--- RECORDED INFORMATION Enclosed Below ---

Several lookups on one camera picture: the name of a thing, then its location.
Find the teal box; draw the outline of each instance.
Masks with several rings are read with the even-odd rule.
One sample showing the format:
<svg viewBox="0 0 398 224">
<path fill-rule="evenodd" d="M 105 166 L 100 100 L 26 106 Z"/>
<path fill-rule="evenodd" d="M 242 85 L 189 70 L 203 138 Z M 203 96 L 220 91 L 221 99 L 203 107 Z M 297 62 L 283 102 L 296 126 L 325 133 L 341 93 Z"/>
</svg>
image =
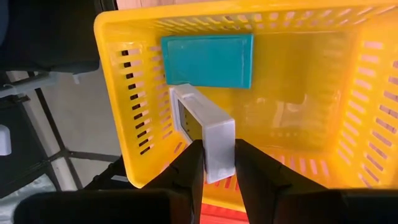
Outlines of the teal box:
<svg viewBox="0 0 398 224">
<path fill-rule="evenodd" d="M 252 34 L 163 37 L 167 84 L 250 88 L 253 38 Z"/>
</svg>

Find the gray floor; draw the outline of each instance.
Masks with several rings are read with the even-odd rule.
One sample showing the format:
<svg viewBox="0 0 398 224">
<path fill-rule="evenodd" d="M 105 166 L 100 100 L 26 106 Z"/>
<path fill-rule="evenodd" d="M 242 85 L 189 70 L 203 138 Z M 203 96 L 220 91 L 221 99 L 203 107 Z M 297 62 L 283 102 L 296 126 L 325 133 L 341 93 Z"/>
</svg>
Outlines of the gray floor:
<svg viewBox="0 0 398 224">
<path fill-rule="evenodd" d="M 14 81 L 25 77 L 25 72 L 10 73 Z M 65 146 L 71 151 L 119 156 L 121 151 L 102 70 L 87 73 L 79 80 L 77 85 L 71 74 L 60 73 L 56 85 L 42 88 Z M 59 151 L 59 147 L 34 91 L 27 95 L 31 100 L 24 103 L 25 108 L 51 156 Z M 72 162 L 83 186 L 109 164 L 85 159 L 73 159 Z M 53 167 L 62 189 L 76 189 L 63 159 L 55 161 Z"/>
</svg>

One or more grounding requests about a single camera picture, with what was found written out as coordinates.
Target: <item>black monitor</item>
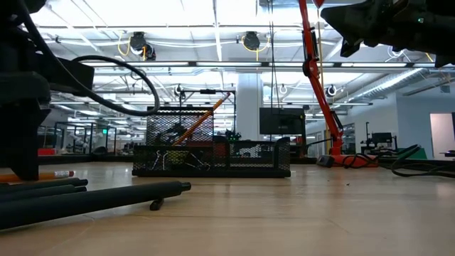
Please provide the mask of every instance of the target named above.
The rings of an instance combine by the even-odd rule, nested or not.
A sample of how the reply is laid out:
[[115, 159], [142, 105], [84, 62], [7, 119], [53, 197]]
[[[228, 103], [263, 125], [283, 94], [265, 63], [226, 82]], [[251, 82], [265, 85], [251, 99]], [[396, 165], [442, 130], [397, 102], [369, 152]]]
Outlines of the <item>black monitor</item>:
[[259, 109], [260, 134], [298, 134], [305, 130], [304, 109]]
[[371, 140], [374, 144], [378, 143], [392, 143], [392, 133], [391, 132], [377, 132], [371, 134]]

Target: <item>metal rod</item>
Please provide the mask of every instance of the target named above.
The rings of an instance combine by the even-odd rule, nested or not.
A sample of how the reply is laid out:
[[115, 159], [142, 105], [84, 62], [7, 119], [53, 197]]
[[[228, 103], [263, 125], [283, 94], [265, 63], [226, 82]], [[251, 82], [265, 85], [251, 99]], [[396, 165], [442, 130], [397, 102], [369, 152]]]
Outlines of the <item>metal rod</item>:
[[0, 203], [8, 201], [23, 200], [28, 198], [39, 198], [43, 196], [63, 195], [67, 193], [76, 193], [86, 191], [85, 187], [77, 189], [73, 185], [55, 186], [50, 188], [40, 188], [27, 191], [18, 191], [15, 193], [5, 193], [0, 195]]
[[188, 182], [172, 181], [0, 203], [0, 230], [179, 196], [190, 189]]
[[93, 140], [93, 123], [90, 124], [90, 145], [88, 145], [88, 154], [92, 153], [92, 140]]
[[117, 128], [114, 130], [114, 155], [117, 155]]
[[28, 190], [35, 190], [40, 188], [51, 188], [54, 186], [64, 186], [64, 185], [72, 185], [74, 187], [78, 186], [86, 186], [88, 184], [88, 180], [86, 179], [79, 179], [79, 178], [64, 178], [55, 181], [44, 181], [44, 182], [35, 182], [35, 183], [23, 183], [18, 185], [10, 185], [10, 186], [2, 186], [0, 187], [0, 195], [4, 193], [15, 193], [19, 191], [28, 191]]

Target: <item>computer screen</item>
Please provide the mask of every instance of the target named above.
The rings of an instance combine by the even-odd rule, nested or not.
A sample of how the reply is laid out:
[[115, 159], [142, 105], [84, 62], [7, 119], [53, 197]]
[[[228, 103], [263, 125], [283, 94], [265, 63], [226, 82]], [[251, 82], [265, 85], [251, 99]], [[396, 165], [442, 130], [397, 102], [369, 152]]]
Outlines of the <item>computer screen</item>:
[[305, 129], [303, 109], [279, 109], [261, 107], [259, 109], [260, 134], [302, 134]]

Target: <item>ductwork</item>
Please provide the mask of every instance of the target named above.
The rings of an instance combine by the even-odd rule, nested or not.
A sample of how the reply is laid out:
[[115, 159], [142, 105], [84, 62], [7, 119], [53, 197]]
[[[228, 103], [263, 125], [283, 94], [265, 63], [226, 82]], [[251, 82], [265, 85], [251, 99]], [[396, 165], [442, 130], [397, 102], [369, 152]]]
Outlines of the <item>ductwork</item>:
[[353, 95], [344, 97], [339, 102], [356, 102], [364, 98], [372, 99], [386, 96], [391, 92], [419, 82], [427, 74], [429, 74], [428, 69], [416, 68], [403, 73], [388, 75], [355, 92]]

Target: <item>power cord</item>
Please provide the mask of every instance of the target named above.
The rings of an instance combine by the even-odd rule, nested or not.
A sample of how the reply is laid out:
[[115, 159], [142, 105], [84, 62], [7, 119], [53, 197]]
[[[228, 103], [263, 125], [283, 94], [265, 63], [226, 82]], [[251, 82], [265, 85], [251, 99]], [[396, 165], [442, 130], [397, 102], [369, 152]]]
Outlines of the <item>power cord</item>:
[[63, 70], [65, 73], [69, 75], [69, 77], [75, 81], [75, 87], [79, 91], [83, 92], [86, 94], [90, 99], [94, 100], [95, 102], [100, 103], [101, 105], [104, 105], [105, 107], [108, 107], [112, 110], [121, 112], [123, 114], [129, 114], [132, 116], [138, 116], [138, 117], [146, 117], [151, 114], [154, 114], [158, 111], [159, 109], [159, 96], [157, 91], [155, 90], [154, 85], [150, 82], [150, 80], [147, 78], [146, 75], [141, 73], [137, 68], [131, 66], [128, 63], [125, 63], [120, 60], [116, 60], [114, 58], [108, 58], [104, 56], [97, 56], [97, 55], [87, 55], [87, 56], [81, 56], [73, 61], [84, 61], [84, 60], [101, 60], [101, 61], [106, 61], [106, 62], [111, 62], [115, 63], [123, 68], [127, 68], [131, 70], [132, 72], [136, 73], [140, 78], [142, 78], [145, 83], [150, 87], [150, 90], [152, 94], [154, 95], [154, 108], [149, 111], [137, 111], [137, 110], [128, 110], [124, 107], [121, 107], [120, 105], [116, 105], [108, 100], [103, 99], [90, 89], [87, 89], [77, 78], [74, 77], [73, 74], [60, 62], [60, 60], [53, 54], [52, 50], [49, 48], [47, 43], [43, 40], [41, 37], [41, 34], [39, 33], [38, 29], [36, 28], [35, 24], [33, 23], [31, 17], [30, 17], [30, 12], [28, 11], [27, 5], [25, 5], [23, 0], [17, 0], [18, 4], [18, 14], [23, 20], [23, 24], [27, 28], [28, 32], [30, 33], [31, 37], [33, 38], [34, 43], [36, 44], [37, 48], [43, 52], [45, 56], [50, 58], [56, 66], [58, 66], [61, 70]]
[[[422, 147], [420, 145], [412, 145], [402, 151], [396, 152], [397, 159], [392, 164], [385, 164], [381, 163], [381, 159], [386, 155], [388, 152], [378, 154], [374, 158], [366, 155], [366, 154], [355, 154], [352, 156], [347, 156], [341, 162], [341, 166], [344, 168], [352, 168], [352, 169], [360, 169], [371, 164], [379, 164], [379, 166], [391, 170], [391, 172], [397, 176], [401, 177], [415, 177], [415, 176], [441, 176], [447, 178], [455, 178], [455, 164], [443, 164], [443, 165], [436, 165], [436, 164], [427, 164], [427, 163], [411, 163], [409, 164], [405, 160], [407, 160], [412, 155], [416, 154]], [[353, 158], [352, 161], [347, 164], [347, 160]], [[359, 158], [362, 159], [365, 163], [361, 166], [354, 166], [355, 160]], [[398, 171], [400, 169], [407, 169], [411, 171], [421, 171], [420, 173], [404, 173]]]

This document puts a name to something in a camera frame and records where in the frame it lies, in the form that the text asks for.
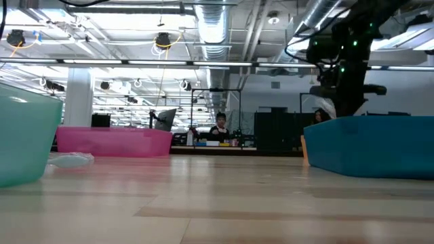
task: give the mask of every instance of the man
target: man
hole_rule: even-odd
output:
[[[219,142],[229,140],[231,138],[229,130],[224,127],[224,124],[226,123],[226,115],[219,112],[216,116],[216,120],[217,124],[210,130],[210,140]]]

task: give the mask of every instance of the orange object
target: orange object
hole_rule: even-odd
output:
[[[309,160],[307,159],[307,149],[306,149],[306,141],[304,140],[304,136],[300,137],[301,147],[303,148],[303,165],[309,166]]]

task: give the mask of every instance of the black metal frame
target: black metal frame
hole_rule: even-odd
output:
[[[218,89],[218,88],[213,88],[213,89],[191,89],[191,107],[190,107],[190,128],[193,127],[193,100],[195,99],[194,95],[195,95],[195,91],[201,91],[201,92],[238,92],[239,96],[238,96],[238,103],[239,103],[239,111],[238,111],[238,128],[239,131],[241,133],[241,139],[243,139],[243,130],[241,129],[241,89]],[[240,141],[241,143],[241,149],[243,150],[243,142]]]
[[[302,122],[303,122],[303,119],[302,119],[302,113],[303,113],[303,101],[302,101],[302,98],[303,98],[303,96],[304,95],[312,95],[312,94],[310,94],[309,92],[300,92],[300,95],[299,95],[299,106],[300,106],[300,110],[298,111],[299,112],[299,116],[298,116],[298,124],[299,124],[299,133],[300,133],[300,136],[301,135],[303,135],[303,126],[302,126]]]

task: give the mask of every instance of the bottle
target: bottle
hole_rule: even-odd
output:
[[[189,129],[189,132],[187,132],[187,146],[193,145],[193,132],[191,129]]]

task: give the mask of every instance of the computer monitor
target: computer monitor
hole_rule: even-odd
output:
[[[155,122],[155,129],[162,131],[170,131],[174,123],[176,114],[176,108],[171,110],[166,110],[158,114],[158,119]]]

--- End of Enclosed RECORDED INFORMATION ---

**WHAT YOU SHOULD DO:** Report back each line of the entries that holds the string "object".

**SOLVED PROBLEM:**
task: give the mask of every instance of the orange object
target: orange object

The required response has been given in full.